Psychology has a problem. As a discipline we have a lot to offer those seeking self-improvement. Our theories and ideas, however, often get diluted by the popular press and a deeper approach to human development is the causality. Recent examples include both positive psychology and mindfulness, both of which have many beneficial principles but if approached uncritically may have the opposite effect.
Positive psychology is the scientific understanding and effective intervention to aid in the achievement of a satisfactory life. While positive psychology is a developing area of thought, it is often portrayed in the media as the ‘happiness movement’; a branch of psychology that makes happiness paramount and its pursuit the ultimate meaning to life. I disagree with this view, as would many positive psychologists. Happiness does matter but so do other emotions. Happiness is not the panacea to all ills. Feeling down allows one to appreciate a different slice of life that has led to many a great work of art and literary prose. Life is an intense trip and deserves to be experienced, felt and thought about in all its glory, warts and all.
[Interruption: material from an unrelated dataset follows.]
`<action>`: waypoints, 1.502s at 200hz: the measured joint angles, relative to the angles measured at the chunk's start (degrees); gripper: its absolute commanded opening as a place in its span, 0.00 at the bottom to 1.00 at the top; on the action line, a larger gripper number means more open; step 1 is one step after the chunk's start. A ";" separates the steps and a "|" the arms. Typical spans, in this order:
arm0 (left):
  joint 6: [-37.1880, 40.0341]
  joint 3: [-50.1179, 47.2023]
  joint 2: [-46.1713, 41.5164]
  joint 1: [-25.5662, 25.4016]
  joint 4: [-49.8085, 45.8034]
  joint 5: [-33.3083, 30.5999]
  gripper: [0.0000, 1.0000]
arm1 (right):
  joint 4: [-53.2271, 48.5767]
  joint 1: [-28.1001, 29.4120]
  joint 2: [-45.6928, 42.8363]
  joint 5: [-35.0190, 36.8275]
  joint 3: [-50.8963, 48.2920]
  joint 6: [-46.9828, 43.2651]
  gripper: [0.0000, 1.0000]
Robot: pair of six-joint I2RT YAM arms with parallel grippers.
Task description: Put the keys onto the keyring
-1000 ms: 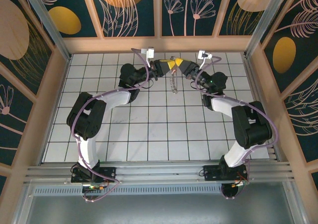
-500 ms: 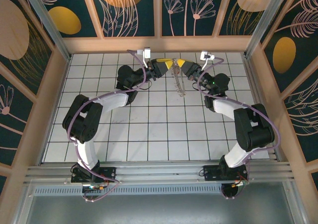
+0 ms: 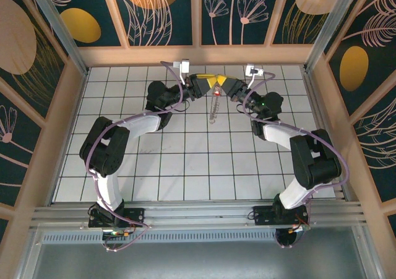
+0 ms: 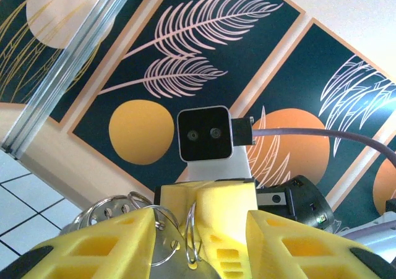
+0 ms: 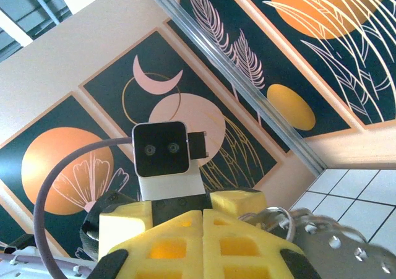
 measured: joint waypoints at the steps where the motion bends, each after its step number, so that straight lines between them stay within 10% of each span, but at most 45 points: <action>1: 0.00 0.00 0.00 0.00 0.02 0.04 0.43 | 0.00 0.00 -0.02 0.02 0.00 0.00 0.00; 159: -1.68 1.18 1.38 0.11 2.34 1.42 0.15 | -0.02 0.28 0.48 0.04 1.55 -0.04 0.00; 200: -1.90 1.33 1.44 0.15 2.51 1.42 0.25 | -1.09 0.46 0.52 0.07 2.12 -0.59 0.00; 260: -1.88 1.73 1.68 0.42 2.01 1.64 0.00 | -2.16 0.55 0.52 0.55 2.45 -1.57 0.00; 300: 0.13 1.95 1.70 0.48 -0.35 1.33 0.00 | -3.96 0.52 0.52 1.22 2.47 -3.08 0.00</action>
While positive psychology has contributed greatly to the psychology of goal attainment, at times the links between psychology and reaching one’s aspirations take a step too far. One cannot simply ‘think and grow rich’ as much as we might wish this to be so. What is often missing from the superficial treatment of positive psychology in the popular press is a deep appreciation for reality. Indeed, while the power of positive illusions has merits, an undeniable acceptance of reality can be the catalyst for creating the required change at an individual and societal level, such in action around climate change. Reality appreciation also involves self-acceptance, even if this does mean that your chances of breaking coconuts with your hand are slim!
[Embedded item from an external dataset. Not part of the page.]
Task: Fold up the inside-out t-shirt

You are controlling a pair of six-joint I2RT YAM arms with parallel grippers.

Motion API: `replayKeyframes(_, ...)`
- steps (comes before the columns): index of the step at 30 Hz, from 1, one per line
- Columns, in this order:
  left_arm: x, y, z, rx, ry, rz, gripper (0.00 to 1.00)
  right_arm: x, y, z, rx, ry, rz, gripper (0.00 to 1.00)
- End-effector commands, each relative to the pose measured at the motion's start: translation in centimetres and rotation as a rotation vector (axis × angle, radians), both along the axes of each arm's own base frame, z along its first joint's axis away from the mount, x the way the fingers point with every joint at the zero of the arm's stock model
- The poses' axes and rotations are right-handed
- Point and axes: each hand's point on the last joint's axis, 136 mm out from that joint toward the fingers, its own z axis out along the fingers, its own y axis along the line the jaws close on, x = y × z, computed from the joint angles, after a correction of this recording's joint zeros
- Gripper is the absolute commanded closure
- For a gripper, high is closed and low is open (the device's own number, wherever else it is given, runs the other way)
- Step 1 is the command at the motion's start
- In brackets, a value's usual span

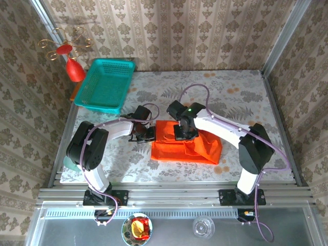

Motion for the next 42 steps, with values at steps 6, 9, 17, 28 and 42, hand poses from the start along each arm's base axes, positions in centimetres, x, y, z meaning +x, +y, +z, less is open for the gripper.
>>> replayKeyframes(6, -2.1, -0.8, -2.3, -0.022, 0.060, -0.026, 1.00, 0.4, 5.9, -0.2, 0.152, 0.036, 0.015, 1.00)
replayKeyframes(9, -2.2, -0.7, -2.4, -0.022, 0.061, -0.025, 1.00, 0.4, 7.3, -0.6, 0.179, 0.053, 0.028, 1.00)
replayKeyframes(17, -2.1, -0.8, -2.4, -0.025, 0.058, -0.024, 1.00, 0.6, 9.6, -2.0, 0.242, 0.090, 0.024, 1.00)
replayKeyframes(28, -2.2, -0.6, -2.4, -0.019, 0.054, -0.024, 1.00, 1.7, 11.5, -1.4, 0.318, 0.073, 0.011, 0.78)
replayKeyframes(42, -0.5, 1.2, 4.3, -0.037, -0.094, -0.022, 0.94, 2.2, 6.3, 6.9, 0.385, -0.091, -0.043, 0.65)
Mindfulness likewise has many definitions but perhaps the most common is being able to be present to the internal and external world in the present moment. Taken to its extreme, this can lead to the adoption of a nihilistic attitude; losing purpose and drive for goal attainment replaced with a state of minimalistic living and bliss. While this is not necessarily a bad thing, for those aiming at big hairy audacious goals, this type of existence can seem somewhat incompatible. This dilemma can be addressed when mindfulness is coupled with living purposefully; the establishment of goals and living with integrity to accomplish them. In this way mindfulness becomes a key life technique that increases the likelihood of high achievement and supra-performance.
To be clear proponents of mindfulness and positive psychology would not necessarily agree that the downsides noted can be attributed to comprehensive definitions of their theories. I agree and this post is simply my attempt to balance the general rhetoric pertaining to these schools of thought. By doing so, the common understanding and applied practice of both approaches may be enhanced, especially for those who have failed to take an expansive view of either approach. This enhancement can best be achieved by the incorporation of alternate theories that provide the required balance for the practitioner.
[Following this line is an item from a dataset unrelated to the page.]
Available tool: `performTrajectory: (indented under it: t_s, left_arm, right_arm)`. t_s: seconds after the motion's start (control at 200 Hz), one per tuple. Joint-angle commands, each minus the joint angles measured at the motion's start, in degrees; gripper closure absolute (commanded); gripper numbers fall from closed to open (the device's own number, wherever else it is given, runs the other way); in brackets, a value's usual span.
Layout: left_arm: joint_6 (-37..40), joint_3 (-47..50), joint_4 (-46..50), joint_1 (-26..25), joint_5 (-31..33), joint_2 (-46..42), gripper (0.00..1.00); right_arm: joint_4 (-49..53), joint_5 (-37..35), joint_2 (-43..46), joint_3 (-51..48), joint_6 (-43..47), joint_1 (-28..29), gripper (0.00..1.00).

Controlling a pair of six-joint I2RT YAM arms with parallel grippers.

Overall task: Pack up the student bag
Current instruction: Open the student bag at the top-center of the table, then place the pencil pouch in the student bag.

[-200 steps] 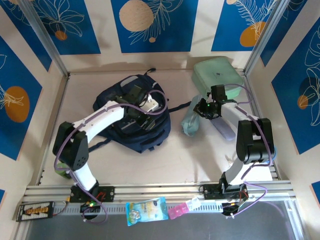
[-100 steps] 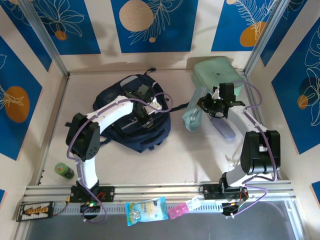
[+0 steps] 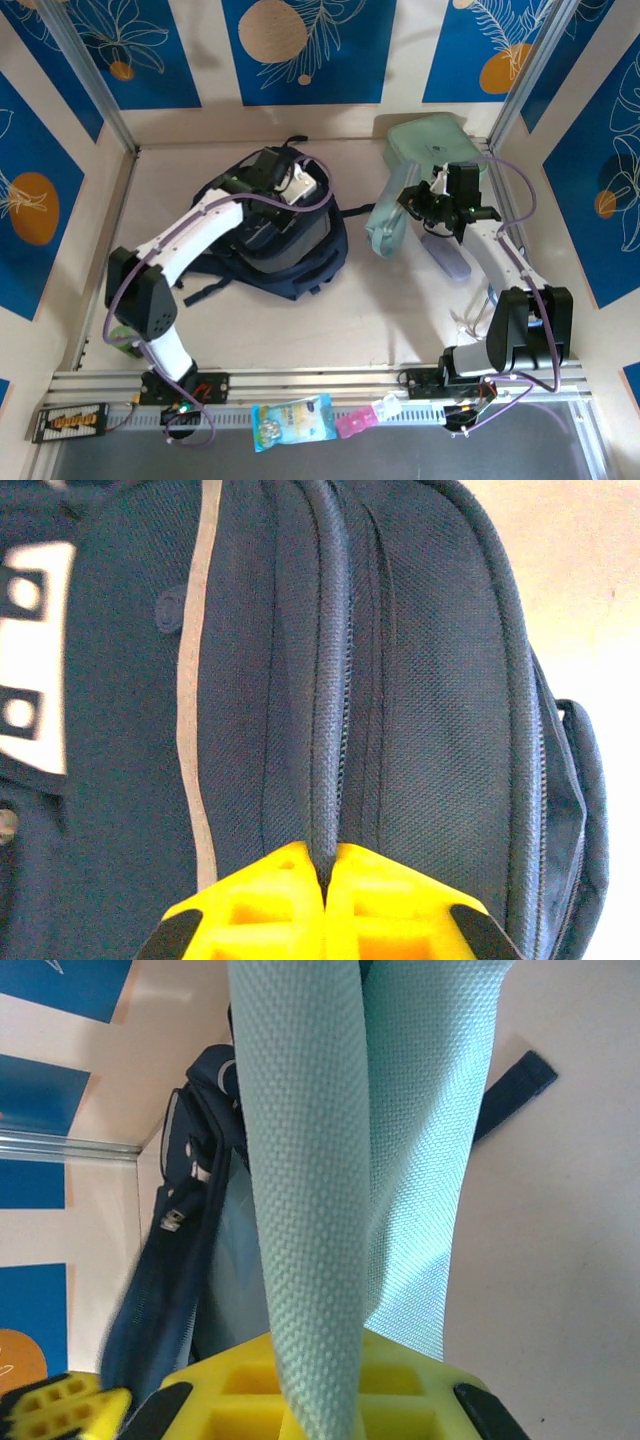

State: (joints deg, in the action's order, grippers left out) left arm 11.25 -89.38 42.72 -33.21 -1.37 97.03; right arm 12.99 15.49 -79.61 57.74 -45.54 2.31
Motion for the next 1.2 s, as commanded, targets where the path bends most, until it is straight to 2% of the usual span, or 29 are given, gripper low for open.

One such theory that may help in this regard may be the concept of self-esteem by Nathaniel Branden. A key pillar of Branden’s theory is a deep respect for reality and self-acceptance (including one’s limitations). Branden is not for the faint hearted. At times evangelical (ironic given his atheistic philosophy), his underlying message is that to reach a state of true self-esteem takes a high degree of fortitude, self-awareness and personal strength. Branden’s work is often seen as fringe and pop psychology but I personally find his theory of self-esteem to be logically consistent and extremely useful when working with high performers. As an objectivist psychologist, he also comes from a lineage of very robust theory builders such Edwin Locke of goal setting fame.
Rather than finding these schools of thought disconnected, I have found their integration to be extremely powerful, not only for my personal development but also in my coaching practice. In many ways concepts of Branden’s work are great complements to both positive psychology and mindfulness and vice-versa.
In the practice of supra-performance, I cannot afford to sycophantically follow any one school of thought in psychology. Nor will I add value to my clients by not addressing common misassumptions and potential misgivings in what are potentially useful approaches. Supra-performance is made all the more possible by incorporating theories be they from the objectivist, positive or mindfulness school of thought. It is the deep appreciation and integration of multiple psychological approaches where real usefulness can be found. Only by avoiding the shallow waters can psychology and psychologists provide real value to those seeking wisdom from our thinking.